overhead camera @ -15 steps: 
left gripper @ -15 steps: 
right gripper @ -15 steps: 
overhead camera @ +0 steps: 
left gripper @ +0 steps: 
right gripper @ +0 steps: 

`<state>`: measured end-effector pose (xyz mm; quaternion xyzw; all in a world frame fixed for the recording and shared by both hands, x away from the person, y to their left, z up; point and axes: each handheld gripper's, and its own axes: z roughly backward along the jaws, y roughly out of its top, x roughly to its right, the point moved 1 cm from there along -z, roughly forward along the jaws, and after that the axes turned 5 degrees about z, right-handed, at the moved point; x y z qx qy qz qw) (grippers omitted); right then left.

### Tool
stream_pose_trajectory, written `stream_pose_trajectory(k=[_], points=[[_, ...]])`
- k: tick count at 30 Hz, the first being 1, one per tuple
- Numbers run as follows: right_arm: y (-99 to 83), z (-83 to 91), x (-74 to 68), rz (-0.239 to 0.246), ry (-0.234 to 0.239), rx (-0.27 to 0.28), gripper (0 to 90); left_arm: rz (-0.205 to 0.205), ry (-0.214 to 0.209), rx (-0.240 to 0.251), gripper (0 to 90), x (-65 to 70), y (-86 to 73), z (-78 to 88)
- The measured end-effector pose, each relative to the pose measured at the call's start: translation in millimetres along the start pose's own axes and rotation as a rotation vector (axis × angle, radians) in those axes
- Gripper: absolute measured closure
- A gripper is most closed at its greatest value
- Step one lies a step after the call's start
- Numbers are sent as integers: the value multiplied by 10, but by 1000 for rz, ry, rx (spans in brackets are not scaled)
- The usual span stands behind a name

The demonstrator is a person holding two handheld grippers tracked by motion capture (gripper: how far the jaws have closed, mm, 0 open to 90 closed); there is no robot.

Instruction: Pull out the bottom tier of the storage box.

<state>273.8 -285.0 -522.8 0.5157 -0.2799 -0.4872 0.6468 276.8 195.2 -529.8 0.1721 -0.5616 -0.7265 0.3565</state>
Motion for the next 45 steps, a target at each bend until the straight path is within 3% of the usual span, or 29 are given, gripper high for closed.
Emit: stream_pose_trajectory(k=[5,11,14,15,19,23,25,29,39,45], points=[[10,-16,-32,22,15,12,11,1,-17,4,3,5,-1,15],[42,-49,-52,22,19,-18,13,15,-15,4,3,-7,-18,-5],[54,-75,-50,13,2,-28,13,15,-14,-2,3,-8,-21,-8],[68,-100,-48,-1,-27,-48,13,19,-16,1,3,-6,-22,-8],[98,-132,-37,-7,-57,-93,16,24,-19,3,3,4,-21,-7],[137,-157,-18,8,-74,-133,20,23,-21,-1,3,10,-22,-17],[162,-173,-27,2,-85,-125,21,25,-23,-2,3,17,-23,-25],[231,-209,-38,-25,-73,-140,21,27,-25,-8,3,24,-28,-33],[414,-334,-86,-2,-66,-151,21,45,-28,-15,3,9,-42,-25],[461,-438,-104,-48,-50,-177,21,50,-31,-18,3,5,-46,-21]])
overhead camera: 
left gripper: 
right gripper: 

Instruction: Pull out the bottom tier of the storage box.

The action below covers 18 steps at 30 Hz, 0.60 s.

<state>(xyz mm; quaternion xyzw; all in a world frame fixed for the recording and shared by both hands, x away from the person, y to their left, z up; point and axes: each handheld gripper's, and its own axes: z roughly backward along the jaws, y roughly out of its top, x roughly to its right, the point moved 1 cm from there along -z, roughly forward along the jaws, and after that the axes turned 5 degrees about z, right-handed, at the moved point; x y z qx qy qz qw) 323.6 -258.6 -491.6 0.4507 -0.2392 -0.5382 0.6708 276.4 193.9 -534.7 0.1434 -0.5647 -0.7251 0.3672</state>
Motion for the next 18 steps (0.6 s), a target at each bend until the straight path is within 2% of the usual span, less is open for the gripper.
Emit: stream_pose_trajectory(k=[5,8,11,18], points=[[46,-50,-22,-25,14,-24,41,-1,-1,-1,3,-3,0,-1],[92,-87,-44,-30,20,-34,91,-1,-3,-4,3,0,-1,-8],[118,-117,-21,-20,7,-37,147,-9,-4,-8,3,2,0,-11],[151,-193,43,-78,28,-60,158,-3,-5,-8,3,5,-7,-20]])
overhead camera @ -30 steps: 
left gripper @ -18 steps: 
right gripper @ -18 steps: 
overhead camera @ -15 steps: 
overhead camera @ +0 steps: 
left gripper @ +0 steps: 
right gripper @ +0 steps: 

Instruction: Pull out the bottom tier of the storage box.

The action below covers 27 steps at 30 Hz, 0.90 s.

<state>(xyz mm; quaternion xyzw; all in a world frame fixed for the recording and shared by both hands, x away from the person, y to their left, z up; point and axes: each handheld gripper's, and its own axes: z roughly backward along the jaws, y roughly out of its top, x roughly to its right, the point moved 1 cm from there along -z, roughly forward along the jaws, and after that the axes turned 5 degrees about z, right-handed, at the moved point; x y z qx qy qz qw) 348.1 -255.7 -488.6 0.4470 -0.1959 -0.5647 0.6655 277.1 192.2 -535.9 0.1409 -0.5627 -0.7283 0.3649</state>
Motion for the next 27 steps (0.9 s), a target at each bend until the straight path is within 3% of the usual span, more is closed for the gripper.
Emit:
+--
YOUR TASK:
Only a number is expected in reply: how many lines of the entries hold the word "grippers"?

WRITTEN REPLY:
2